Table of contents

How do I Get Structured Output from Deepseek for Data Extraction?

Getting structured output from Deepseek for data extraction involves using the API's JSON mode or carefully crafted prompts to ensure the model returns data in a consistent, parseable format. Deepseek models support structured output through JSON formatting, making them ideal for web scraping tasks where you need consistent data extraction from HTML content.

Understanding Deepseek's Structured Output Capabilities

Deepseek models, particularly DeepSeek-V3 and DeepSeek-R1, excel at extracting structured data from unstructured content. The key to getting reliable structured output is using the response_format parameter with type: "json_object" or providing clear instructions in your prompts that specify the exact JSON schema you expect.
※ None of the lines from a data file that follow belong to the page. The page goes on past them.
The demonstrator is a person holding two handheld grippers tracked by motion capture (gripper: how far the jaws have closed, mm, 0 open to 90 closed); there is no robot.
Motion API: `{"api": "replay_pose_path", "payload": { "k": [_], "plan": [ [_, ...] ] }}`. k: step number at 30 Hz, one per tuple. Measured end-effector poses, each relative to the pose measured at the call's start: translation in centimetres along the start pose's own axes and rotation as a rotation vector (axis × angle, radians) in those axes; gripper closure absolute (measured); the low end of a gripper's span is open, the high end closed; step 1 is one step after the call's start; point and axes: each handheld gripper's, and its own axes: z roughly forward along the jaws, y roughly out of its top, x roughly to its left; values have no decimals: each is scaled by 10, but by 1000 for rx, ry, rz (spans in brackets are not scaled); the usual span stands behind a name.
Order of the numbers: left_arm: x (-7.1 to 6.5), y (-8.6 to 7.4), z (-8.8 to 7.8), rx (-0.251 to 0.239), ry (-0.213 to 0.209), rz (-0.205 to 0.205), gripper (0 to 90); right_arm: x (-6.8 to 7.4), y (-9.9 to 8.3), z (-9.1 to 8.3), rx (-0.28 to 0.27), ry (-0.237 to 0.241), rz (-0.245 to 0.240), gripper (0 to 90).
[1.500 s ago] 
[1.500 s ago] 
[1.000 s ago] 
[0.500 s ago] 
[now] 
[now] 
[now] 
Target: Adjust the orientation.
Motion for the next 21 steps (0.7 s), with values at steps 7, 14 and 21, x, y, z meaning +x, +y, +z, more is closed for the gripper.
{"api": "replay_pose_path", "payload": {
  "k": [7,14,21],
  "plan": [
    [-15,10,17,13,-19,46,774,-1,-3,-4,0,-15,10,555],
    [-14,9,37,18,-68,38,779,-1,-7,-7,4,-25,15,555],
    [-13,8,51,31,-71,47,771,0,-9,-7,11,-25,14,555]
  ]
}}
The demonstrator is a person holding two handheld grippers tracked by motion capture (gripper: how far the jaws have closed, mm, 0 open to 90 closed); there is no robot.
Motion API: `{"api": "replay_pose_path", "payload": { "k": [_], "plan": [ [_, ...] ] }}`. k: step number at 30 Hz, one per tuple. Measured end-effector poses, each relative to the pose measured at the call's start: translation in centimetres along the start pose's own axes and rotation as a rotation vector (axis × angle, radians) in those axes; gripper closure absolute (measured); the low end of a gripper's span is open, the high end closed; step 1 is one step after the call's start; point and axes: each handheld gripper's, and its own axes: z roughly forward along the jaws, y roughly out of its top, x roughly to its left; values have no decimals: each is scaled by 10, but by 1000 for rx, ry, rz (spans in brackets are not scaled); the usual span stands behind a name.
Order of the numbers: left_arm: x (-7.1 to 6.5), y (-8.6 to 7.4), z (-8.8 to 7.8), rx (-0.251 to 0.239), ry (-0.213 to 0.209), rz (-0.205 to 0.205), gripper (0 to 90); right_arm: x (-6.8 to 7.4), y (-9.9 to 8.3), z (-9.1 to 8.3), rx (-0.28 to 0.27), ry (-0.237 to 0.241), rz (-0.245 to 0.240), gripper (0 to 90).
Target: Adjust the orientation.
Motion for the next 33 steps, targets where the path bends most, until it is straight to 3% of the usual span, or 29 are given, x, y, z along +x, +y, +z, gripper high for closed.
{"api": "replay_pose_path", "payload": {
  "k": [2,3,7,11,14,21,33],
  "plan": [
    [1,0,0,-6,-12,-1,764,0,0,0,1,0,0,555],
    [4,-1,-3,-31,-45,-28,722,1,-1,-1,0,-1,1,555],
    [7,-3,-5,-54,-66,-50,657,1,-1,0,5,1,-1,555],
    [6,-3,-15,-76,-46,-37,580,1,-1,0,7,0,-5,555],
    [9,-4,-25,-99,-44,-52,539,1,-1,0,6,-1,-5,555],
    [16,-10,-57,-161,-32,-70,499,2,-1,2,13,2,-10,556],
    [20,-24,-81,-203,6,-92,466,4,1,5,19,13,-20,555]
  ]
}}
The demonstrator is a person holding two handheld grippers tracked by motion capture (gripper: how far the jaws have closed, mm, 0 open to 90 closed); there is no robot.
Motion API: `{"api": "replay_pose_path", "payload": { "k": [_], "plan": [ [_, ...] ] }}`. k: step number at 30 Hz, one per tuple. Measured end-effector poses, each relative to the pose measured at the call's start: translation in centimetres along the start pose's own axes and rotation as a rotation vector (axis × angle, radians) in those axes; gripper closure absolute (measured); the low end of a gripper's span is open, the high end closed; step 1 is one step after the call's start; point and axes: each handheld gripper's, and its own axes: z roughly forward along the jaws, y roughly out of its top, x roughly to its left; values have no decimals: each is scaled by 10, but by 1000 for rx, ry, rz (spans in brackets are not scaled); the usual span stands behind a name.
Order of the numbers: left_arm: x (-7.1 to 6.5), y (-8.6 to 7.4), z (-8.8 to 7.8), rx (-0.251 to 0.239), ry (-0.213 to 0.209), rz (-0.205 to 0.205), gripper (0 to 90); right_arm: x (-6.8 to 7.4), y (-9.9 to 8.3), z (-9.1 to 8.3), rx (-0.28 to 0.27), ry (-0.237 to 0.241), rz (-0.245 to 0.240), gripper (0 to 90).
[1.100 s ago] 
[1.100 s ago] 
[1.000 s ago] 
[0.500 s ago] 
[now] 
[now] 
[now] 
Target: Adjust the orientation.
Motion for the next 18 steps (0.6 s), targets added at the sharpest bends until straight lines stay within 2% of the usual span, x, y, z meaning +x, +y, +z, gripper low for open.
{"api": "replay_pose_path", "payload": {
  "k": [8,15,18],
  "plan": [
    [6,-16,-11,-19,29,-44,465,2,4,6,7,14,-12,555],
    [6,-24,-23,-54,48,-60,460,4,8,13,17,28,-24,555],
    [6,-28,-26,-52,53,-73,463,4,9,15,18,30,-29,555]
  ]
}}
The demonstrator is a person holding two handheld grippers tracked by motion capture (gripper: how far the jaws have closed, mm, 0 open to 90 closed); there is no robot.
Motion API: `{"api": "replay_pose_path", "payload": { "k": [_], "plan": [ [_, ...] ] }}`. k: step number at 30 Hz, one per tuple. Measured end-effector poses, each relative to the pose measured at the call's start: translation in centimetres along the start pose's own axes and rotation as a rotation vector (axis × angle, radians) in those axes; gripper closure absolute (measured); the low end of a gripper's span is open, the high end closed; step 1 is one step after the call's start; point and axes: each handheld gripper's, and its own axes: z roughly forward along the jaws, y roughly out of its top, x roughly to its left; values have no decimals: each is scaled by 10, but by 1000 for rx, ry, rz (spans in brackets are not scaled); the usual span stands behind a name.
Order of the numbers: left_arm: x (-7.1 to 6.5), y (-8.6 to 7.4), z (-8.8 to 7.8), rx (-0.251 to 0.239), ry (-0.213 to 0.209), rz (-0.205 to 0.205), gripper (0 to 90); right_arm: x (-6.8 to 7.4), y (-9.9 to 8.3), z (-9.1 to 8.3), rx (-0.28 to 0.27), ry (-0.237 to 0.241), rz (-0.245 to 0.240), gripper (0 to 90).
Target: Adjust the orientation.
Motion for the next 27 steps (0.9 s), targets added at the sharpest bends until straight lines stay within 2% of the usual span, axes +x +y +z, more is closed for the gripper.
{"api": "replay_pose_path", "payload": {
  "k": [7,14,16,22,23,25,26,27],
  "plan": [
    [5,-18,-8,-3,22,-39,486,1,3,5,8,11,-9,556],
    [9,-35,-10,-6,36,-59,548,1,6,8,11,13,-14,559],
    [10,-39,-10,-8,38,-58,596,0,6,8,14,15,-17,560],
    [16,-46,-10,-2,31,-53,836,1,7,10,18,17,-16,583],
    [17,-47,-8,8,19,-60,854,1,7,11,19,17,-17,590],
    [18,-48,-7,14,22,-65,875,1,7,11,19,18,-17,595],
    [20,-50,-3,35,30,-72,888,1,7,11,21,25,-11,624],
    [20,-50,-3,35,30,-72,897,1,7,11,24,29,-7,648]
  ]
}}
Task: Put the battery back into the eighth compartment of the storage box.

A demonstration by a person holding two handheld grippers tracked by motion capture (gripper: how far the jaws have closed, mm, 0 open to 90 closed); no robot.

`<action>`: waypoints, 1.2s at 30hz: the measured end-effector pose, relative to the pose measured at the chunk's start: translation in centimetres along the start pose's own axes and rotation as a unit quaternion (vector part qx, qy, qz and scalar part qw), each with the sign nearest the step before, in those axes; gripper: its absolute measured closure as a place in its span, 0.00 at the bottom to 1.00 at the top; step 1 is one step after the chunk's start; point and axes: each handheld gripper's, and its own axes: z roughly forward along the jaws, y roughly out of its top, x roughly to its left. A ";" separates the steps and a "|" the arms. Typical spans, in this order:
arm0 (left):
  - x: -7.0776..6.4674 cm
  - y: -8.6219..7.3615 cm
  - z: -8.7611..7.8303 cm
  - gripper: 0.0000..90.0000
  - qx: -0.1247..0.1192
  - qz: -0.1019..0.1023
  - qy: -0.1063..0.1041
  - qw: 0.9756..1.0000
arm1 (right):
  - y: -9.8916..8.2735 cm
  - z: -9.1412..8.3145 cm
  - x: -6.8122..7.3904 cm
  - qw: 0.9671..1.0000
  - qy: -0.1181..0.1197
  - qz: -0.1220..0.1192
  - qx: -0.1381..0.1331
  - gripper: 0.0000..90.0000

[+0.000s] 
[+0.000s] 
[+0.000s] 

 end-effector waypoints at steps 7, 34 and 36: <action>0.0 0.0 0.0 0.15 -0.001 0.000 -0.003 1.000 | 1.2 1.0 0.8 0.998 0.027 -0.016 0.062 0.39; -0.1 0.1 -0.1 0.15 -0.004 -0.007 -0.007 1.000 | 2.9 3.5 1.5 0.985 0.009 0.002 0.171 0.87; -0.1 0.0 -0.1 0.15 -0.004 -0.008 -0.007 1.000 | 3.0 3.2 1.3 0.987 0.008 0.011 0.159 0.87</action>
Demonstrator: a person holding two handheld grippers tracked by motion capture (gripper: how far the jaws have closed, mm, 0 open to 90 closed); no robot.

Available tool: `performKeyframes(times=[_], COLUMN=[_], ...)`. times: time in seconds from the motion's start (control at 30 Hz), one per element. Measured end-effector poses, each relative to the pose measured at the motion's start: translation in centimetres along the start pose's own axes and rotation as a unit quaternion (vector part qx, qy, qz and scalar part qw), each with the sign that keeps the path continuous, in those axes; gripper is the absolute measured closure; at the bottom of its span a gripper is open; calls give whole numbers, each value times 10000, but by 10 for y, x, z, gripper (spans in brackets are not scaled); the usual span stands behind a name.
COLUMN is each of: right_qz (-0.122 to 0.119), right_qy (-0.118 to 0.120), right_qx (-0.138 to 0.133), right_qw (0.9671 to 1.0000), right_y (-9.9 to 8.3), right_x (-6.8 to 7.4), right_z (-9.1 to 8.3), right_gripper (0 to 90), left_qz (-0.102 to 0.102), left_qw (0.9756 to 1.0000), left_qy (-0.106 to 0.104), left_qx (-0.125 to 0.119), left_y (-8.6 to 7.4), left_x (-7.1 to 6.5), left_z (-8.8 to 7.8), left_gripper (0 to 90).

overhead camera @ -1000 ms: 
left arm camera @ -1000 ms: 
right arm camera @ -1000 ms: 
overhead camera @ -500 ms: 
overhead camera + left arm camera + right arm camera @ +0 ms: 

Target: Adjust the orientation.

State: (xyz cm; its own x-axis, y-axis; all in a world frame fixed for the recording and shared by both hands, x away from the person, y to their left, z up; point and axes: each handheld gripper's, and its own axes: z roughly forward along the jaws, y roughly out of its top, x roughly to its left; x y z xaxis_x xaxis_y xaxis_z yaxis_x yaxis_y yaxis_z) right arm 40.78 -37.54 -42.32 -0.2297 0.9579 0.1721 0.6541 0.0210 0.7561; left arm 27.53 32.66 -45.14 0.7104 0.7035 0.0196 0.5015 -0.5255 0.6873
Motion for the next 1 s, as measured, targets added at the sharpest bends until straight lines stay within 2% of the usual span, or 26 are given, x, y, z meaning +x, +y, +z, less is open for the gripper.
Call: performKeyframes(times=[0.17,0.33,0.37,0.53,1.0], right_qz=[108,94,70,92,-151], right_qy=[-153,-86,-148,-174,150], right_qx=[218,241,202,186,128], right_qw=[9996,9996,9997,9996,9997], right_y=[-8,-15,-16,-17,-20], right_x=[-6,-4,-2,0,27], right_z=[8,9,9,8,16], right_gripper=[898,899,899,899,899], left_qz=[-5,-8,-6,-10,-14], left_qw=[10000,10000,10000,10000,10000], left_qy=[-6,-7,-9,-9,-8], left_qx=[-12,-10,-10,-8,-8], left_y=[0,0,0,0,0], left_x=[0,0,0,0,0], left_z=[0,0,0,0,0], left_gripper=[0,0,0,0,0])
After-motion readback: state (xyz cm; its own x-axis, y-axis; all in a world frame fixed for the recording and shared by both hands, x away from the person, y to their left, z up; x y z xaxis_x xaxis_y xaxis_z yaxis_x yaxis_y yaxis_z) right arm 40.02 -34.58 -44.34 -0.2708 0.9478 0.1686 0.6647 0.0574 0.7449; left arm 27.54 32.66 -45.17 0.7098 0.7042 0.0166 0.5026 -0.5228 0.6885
Using JSON Mode for Structured Output

The most reliable way to get structured output from Deepseek is to use JSON mode. This ensures the model always returns valid JSON that you can parse programmatically.

Python Example with JSON Mode

import requests
import json

def extract_structured_data(html_content, schema_description):
    """
    Extract structured data from HTML using Deepseek API
    """
    url = "https://api.deepseek.com/v1/chat/completions"

    headers = {
        "Authorization": "Bearer YOUR_DEEPSEEK_API_KEY",
        "Content-Type": "application/json"
    }

    prompt = f"""Extract the following information from this HTML and return it as JSON:

{schema_description}

HTML Content:
{html_content}

Return only valid JSON with no additional text."""

    payload = {
        "model": "deepseek-chat",
        "messages": [
            {
                "role": "system",
                "content": "You are a data extraction assistant. Always return valid JSON."
            },
            {
                "role": "user",
                "content": prompt
            }
        ],
        "response_format": {
            "type": "json_object"
        },
        "temperature": 0.1  # Low temperature for consistent output
    }

    response = requests.post(url, headers=headers, json=payload)
    response.raise_for_status()

    result = response.json()
    extracted_data = json.loads(result['choices'][0]['message']['content'])

    return extracted_data

# Example usage
html = """
<div class="product">
    <h1>Wireless Bluetooth Headphones</h1>
    <span class="price">$79.99</span>
    <p class="description">Premium noise-canceling headphones</p>
    <span class="rating">4.5 stars</span>
    <div class="stock">In Stock</div>
</div>
"""

schema = """
{
    "title": "product name",
    "price": "numeric price value",
    "description": "product description",
    "rating": "numeric rating",
    "in_stock": "boolean availability"
}
"""

product_data = extract_structured_data(html, schema)
print(json.dumps(product_data, indent=2))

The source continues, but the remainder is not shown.